Sound Pressure Level

The sound pressure level (SPL) is commonly used to measure the volume of certain sounds
The sound pressure level $L_p$ can be calculated from the logarithmic ratio of the RMS value of the sound pressure waves $\bar{p}_{\mathrm{rms}}$ and the reference value of the hearing threshold $\bar{p}_0$ of the human ear at a frequency of 1 kHz:
$L_p = 20 \log\left(\frac{\bar{p}_{\mathrm{rms}}}{\bar{p}_0}\right) \mathrm{dB}$
The sound pressure level uses the pseudo unit decibel (dB)
Damage to the ear occurs from approx. 120 dB for short-term exposure and from approx. 85 dB for long-term exposure

Sound:	Rifle	Trumpet	Nightclub	TV	Conversation	Leaf rustling
Distance:	1 m	0.5 m	1 m	1 m	1 m	at the ear
Sound pressure level:	170 dB	130 dB	100 dB	60 dB	40-60 dB	10 dB

Quelle: Wikipedia

Reference values for decibel specifications

In audio systems, the pseudo-unit decibel is used for various things. It always depends on the reference value.
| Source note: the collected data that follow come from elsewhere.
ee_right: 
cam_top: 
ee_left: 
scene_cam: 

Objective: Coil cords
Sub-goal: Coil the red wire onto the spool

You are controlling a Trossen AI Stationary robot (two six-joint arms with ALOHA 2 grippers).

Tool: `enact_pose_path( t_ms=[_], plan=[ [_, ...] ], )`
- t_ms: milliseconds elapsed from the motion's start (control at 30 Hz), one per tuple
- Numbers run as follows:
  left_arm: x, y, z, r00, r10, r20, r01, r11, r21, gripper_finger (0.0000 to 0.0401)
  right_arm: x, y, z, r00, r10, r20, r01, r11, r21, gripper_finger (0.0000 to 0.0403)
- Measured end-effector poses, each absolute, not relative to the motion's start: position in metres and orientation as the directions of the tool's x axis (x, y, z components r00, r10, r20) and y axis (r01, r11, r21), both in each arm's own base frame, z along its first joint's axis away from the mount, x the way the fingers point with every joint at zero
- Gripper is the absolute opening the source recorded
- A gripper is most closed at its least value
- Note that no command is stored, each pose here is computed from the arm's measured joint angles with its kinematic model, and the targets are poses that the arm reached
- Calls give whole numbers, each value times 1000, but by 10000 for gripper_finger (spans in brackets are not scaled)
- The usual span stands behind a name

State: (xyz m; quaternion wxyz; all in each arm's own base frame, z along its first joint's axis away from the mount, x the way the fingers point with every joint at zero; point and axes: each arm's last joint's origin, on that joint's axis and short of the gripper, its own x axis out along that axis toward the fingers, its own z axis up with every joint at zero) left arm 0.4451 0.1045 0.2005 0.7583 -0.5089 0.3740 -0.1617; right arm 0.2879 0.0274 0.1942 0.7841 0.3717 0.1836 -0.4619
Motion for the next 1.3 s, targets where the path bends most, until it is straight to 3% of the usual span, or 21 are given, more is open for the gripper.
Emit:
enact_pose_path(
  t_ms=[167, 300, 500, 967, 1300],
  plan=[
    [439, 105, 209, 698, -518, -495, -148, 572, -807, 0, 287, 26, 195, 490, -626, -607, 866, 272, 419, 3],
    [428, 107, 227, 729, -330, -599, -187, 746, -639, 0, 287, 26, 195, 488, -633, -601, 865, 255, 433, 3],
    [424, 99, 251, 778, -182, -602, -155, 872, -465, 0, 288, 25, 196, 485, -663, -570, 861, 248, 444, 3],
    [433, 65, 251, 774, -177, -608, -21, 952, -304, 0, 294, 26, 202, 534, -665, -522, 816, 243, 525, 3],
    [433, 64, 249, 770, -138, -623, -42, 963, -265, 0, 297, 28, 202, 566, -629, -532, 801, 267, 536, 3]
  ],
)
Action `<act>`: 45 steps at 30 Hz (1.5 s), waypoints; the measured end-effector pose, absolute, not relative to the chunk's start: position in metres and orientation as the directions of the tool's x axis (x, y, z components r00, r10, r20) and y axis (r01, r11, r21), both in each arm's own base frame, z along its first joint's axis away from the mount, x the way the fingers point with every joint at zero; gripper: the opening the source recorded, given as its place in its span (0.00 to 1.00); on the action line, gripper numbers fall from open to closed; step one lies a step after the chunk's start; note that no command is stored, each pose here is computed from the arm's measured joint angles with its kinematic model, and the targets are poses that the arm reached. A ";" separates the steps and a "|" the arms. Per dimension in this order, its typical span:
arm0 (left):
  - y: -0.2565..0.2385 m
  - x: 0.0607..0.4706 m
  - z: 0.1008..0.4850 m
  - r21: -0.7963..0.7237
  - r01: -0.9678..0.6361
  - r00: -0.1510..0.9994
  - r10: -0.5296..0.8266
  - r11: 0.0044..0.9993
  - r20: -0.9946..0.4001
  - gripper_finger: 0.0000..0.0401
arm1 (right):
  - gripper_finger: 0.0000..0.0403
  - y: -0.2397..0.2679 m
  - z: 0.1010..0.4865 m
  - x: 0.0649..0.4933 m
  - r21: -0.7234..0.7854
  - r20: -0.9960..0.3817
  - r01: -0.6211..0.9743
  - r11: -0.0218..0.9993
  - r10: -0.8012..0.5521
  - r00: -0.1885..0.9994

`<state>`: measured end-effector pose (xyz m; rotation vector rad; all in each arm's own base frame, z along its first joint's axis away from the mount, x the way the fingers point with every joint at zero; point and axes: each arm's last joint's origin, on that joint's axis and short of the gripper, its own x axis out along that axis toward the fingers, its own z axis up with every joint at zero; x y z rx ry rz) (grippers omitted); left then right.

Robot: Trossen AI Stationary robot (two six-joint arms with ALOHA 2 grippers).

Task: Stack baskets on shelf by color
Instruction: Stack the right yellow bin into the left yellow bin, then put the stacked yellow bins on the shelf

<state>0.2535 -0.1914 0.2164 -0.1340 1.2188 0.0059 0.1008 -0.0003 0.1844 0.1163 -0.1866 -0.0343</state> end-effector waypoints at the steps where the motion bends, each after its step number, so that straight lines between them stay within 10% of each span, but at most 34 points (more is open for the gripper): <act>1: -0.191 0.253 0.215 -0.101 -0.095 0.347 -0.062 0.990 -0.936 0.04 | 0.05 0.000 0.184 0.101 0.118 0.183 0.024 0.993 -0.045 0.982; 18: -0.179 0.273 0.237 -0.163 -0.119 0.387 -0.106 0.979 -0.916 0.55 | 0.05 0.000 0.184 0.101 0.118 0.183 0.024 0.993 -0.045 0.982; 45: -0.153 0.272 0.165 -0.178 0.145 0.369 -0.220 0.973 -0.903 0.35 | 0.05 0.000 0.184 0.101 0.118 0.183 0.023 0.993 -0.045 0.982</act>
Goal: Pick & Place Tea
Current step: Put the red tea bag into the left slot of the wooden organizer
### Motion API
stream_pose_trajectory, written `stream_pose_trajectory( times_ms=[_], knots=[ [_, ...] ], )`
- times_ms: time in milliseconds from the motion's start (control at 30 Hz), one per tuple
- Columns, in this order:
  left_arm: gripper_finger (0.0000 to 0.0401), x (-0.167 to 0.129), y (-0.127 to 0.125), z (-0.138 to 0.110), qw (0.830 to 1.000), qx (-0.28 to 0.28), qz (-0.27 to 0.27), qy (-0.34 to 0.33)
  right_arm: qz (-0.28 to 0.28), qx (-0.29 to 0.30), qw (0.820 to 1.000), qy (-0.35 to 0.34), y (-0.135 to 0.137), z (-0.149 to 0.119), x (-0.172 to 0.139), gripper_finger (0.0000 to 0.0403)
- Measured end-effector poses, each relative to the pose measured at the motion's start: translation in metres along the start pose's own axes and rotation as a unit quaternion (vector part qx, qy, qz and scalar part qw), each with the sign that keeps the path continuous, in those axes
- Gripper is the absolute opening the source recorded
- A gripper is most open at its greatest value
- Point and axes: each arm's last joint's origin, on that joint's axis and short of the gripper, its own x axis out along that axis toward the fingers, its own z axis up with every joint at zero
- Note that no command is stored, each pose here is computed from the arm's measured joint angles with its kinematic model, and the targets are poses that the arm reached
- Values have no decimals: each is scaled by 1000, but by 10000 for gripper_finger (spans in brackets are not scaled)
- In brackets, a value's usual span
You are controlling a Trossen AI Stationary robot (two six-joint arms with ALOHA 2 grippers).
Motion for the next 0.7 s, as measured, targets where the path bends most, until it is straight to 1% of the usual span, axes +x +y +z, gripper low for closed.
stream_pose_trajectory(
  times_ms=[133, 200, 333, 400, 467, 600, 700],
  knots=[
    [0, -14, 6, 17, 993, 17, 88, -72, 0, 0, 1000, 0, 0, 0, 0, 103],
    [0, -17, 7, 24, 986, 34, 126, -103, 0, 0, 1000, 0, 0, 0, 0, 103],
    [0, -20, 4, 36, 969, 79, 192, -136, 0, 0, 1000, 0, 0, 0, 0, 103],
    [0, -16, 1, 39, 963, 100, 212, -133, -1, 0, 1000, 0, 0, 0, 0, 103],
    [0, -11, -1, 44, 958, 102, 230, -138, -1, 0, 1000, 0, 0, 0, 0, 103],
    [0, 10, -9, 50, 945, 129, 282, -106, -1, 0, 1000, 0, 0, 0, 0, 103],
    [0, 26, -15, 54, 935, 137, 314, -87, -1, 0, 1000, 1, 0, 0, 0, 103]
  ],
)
Some examples:
- The signal-to-noise ratio is the ratio between signal and noise power:
  $\mathrm{SNR} = 20 \log\left(\frac{\bar{p}_{\mathrm{signal}}}{\bar{p}_{\mathrm{noise}}}\right) \mathrm{dB}$
- dBFS: Ratio of the current amplitude to the maximum amplitude (decibels relative to full scale). With a digital 16-bit audio signal, a maximum amplitude of +32767 to -32768 is possible:
  $20 \log\left(\frac{|A|}{32768}\right) \mathrm{dBFS}$
  0 dBFS is the maximum amplitude, -6 dBFS half the maximum amplitude, -12 dBFS a quarter of the maximum amplitude and so on
  
  For signal levels above 0 dBFS, clipping occurs with digital audio signals (limitation to the maximum value). Therefore, 0 dBFS should not be exceeded.

Microphones

A microphone converts sound pressure waves into an analog electrical voltage
Typically, the movement of a thin membrane is measured, which is driven by the sound pressure wave
Important characteristics of a microphone are its frequency response and polar pattern

Frequency Response

Polar Pattern

Dynamic Microphones

Moving Coil Microphone

With dynamic microphones, it is not the displacement of the diaphragm that is measured, but its change in position (speed)
A widely used, robust and cost-effective design is the moving coil microphone (see image)
The movement of the coil in the magnetic field of a permanent magnet causes an induction of voltage
An external power supply is not required
Since the diaphragm is connected to the coil, both must be moved by the sound pressure waves, which is why moving coil microphones do not reproduce high frequencies so well
Particularly suitable for loud sound sources (such as live singing or wind instruments)

Condenser Microphone

In a condenser microphone, a thin conductive diaphragm is used as one plate of a plate condenser
Changing the position of the diaphragm changes the capacitance of the capacitor
By connecting a voltage source and a parallel high-impedance resistor, the capacitance change of the capacitor can be converted into a voltage change
However, the output voltage cannot be used directly. A impedance converter (amplifier circuit) is required within the microphone.
Since condenser microphones require a power source, they must be powered either by batteries or a 48-volt phantom power supply from the mixer/audio interface
Due to the low mass of the diaphragm, condenser microphones are very sensitive (good for high-frequency signals and distant sound sources)
Because of their good sound quality, they are particularly popular for studio recordings (since external noise can be avoided in a studio)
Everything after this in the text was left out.